Par S Abubakr
La Fédération algérienne de football serait-elle sur le point d’opérer un changement à la tête de la Commission fédérale d’arbitrage (CFA) ? C’est qui se tramerait, surtout après la réunion de lundi dernier présidée par le Walid Sadi.
Beaucoup de choses ont été dites lors du conclave de lundi dernier lorsque le président de la fédération algérienne de football, Walid Sadi, avait réuni les arbitres d’élite au lendemain d’incidents et surtout d’erreurs d’arbitrage qui ont suscité polémiques, déballages et graves accusations à l’encontre notamment de l’international Mustapha Ghorbal qui a officié le match de mise à jour entre l’Olympique Akbou et le MC Alger à Bejaia.
En réunissant les arbitres, le président de la FAF a voulu apaiser la tension qui est montée d’un cran au niveau des médias et au sein de l’opinion voir jusqu’aux travées de l’Assemblée nationale populaire (APN), mais également pour sensibiliser ces derniers par rapport aux enjeux de cette fin de saison 2024/2025.
Sadi rappellera que le règlement intérieur s’appliquera aux arbitres, quel que soit leur statut, coupables de mauvaises performances au niveau national, en s’adressant à Mustapha Ghorbal en particulier, objet d’une polémique sans précédent, suscitant même des menaces à l’adresse des instances, surtout après qu’une information ait circulé sur une éventuelle suspension de ce dernier jusqu’à la fin de la saison.
Le responsable de la CFA, Mehdi Abid Charef a eu lui aussi sa part de ‘’remontrances’’, comme l’ont confirmé des sources proches de ceux qui ont assisté à cette réunion.
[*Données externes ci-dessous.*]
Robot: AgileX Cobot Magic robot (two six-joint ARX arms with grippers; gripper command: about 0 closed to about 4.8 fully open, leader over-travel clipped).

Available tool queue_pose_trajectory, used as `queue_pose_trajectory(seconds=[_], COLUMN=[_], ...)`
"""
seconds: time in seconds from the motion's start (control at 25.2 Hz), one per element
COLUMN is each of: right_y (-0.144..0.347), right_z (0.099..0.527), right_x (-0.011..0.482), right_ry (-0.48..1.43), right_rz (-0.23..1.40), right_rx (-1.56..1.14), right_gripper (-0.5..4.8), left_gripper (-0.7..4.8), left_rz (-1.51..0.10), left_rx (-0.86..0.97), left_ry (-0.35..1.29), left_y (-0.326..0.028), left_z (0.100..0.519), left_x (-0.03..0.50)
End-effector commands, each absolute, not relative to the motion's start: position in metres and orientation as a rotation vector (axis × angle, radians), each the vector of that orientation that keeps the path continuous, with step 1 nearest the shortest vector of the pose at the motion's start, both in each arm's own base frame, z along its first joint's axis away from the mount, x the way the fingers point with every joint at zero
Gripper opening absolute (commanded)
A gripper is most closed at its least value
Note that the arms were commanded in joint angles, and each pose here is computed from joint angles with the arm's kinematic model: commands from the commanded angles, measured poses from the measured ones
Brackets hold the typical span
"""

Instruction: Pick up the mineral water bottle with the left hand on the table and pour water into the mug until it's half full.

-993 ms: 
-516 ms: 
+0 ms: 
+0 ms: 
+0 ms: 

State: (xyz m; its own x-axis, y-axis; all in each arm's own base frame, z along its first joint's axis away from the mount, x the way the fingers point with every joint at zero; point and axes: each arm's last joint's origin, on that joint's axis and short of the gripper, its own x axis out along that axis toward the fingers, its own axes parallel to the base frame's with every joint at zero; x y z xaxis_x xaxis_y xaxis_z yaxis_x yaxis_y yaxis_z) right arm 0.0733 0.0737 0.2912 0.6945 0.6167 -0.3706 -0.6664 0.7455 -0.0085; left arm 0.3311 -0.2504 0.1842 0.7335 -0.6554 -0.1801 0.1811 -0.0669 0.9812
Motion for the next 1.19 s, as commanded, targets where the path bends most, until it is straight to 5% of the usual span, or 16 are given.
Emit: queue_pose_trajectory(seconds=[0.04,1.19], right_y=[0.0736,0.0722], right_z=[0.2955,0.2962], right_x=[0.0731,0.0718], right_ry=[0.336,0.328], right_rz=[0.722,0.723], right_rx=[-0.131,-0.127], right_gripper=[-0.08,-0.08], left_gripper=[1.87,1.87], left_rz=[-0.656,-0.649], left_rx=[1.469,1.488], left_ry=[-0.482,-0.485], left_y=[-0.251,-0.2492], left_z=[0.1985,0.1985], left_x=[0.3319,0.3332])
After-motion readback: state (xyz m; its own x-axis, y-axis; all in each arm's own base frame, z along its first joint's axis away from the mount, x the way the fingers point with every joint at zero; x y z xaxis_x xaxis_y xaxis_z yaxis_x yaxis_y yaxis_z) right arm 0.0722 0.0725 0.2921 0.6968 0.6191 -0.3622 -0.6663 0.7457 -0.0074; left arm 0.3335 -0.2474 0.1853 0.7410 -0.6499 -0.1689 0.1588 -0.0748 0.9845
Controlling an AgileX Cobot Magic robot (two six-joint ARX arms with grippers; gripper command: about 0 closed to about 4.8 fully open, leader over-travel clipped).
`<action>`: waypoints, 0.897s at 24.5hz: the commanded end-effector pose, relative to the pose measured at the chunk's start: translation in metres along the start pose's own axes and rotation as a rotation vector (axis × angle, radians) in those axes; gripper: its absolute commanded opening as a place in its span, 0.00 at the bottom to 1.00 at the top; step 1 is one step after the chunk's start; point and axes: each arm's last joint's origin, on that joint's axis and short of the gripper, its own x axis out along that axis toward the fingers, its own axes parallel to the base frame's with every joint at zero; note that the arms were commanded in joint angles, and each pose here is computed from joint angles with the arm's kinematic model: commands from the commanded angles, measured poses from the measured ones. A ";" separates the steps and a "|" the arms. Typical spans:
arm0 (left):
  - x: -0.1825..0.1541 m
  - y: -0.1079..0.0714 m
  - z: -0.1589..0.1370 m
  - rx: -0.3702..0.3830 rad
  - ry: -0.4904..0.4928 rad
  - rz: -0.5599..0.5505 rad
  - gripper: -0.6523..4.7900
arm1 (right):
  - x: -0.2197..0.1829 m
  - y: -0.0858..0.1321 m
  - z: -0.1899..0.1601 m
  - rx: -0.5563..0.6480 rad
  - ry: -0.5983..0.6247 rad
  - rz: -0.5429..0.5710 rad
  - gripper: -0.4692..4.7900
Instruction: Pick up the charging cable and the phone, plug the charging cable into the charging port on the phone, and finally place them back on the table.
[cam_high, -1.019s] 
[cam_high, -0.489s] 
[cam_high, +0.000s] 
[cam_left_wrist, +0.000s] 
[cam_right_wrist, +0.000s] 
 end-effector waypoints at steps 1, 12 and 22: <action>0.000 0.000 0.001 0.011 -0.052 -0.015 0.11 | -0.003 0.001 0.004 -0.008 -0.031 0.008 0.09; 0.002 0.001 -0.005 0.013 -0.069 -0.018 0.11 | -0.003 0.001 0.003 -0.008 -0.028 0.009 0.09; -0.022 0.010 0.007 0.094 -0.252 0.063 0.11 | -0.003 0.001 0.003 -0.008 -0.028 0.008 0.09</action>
A ce propos, le président de la FAF a signifié à Abid Charef que s’il n’était pas en mesure d’assumer pleinement ses missions à la tête de cette structure, des changements peuvent être opérées.
Cette sortie de Sadi a laissé dire à certains observateurs avertis qu’Abid Charef serait sur la sellette et que la fédération songerait à recourir à une compétence étrangère pour prendre en charge les destinées de l’arbitrage algérien.
A l’image de la fédération tunisienne de football qui n’a d’ailleurs pas hésité à confier cette responsabilité à l’ancien arbitre international Djamel Haïmoudi, passé par la CFA de la FAF durant le court mandat de Djahid Zefizef.
Le départ de Mehdi Charef serait ainsi une question de temps, murmure-t-on dans le microcosme de l’arbitrage algérien, et que cela interviendrait après la fin de l’actuelle saison. Cela intervient quelques jours seulement après que la FIFA ait publié la liste des arbitres-instructeurs sans la présence algérienne, qui rajoute une note supplémentaire d’aigreur sur l’arbitrage algérien.
Autre question : assisterons-nous à d’autres polémiques, sachant que des clans se disputent déjà et au grand-jour une sorte de ‘’mainmise’’ sur ce volet qu’est l’arbitrage à travers des déclarations fracassantes ? La suite des événements s’annonce mouvementée malgré les appels au calme et à la sérénité.